#### Work task
Return all of the data exactly, with nothing left out but the pictures.

•••

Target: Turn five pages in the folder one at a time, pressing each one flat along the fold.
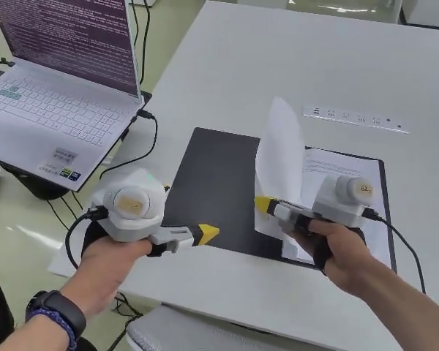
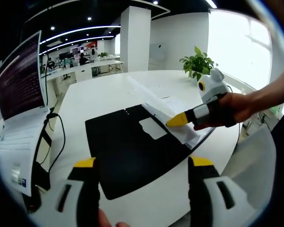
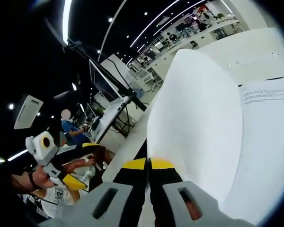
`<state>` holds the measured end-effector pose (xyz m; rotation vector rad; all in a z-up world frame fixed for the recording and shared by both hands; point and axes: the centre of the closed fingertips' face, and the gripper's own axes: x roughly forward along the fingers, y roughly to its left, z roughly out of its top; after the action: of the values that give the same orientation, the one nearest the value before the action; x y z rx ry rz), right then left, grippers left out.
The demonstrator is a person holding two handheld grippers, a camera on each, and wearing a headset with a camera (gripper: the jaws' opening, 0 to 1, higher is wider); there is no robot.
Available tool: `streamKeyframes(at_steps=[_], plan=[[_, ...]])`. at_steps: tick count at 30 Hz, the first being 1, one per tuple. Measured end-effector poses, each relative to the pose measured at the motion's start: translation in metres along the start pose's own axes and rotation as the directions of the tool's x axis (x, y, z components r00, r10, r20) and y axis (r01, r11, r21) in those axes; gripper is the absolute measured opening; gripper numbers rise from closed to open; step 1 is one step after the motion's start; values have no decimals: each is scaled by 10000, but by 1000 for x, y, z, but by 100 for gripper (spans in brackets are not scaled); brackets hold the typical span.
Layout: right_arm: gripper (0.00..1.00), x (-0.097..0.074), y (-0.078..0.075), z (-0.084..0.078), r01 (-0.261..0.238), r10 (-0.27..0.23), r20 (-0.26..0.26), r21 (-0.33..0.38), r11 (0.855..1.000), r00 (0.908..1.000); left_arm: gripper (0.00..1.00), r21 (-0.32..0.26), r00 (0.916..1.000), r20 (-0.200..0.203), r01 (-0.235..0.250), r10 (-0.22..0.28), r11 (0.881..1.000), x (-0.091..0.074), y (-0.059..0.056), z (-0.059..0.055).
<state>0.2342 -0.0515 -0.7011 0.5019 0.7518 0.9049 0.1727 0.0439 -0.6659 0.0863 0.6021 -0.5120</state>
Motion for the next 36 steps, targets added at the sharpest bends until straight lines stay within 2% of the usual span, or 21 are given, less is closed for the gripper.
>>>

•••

#### Exercise result
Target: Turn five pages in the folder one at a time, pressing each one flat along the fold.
`<state>` holds the measured end-effector pose (xyz m; rotation vector rad; all in a z-up world frame fixed for the recording and shared by both hands; point and axes: the centre of the closed fingertips' face, and the gripper's own axes: x roughly forward along the fingers, y roughly to its left, z roughly out of its top; after the action: of the values that give the same orientation, the one nearest the value before the action; x y z rx ry rz), right then left, grippers left out.
The demonstrator is a person holding two handheld grippers, a camera on each, and wearing a headset with a camera (gripper: the jaws' opening, 0 to 1, higher is wider); there is no robot.
Available tool: `streamKeyframes(at_steps=[_], plan=[[_, ...]])`. at_steps: tick count at 30 Hz, the first being 1, one per tuple. Measured end-effector poses, each relative to the pose measured at the motion's start: translation in metres along the start pose's own axes and rotation as the directions of the tool's x axis (x, y, z components r00, r10, r20) and y axis (r01, r11, r21) in those axes; gripper is the absolute measured opening; gripper numbers rise from closed to open; step 1 is one step after the motion's start; values have no decimals: each is scaled by 10000, but by 1000 for x, y, z, but by 100 for gripper (spans in brackets are not scaled); brackets hold the typical span.
Layout: right_arm: gripper (0.00..1.00), x (-0.097..0.074), y (-0.078..0.075), z (-0.084..0.078), r01 (-0.261..0.238), r10 (-0.27..0.23), r20 (-0.26..0.26), r21 (-0.33..0.38), r11 (0.855..1.000), r00 (0.908..1.000); left_arm: gripper (0.00..1.00), r21 (-0.32..0.26), r00 (0.916..1.000), r20 (-0.200..0.203), r01 (-0.235..0.250), r10 (-0.22..0.28), r11 (0.881..1.000), x (-0.091..0.074), y (-0.059..0.056), z (-0.059..0.055).
<state>0.2342 -0.0515 -0.7011 0.5019 0.7518 0.9049 0.1727 0.0439 -0.6659 0.0863 0.6021 -0.5120</state>
Motion for the next 36 steps, targets added at the sharpest bends until straight lines stay within 2% of the usual span, or 21 are given, less is closed for the gripper.
>>>

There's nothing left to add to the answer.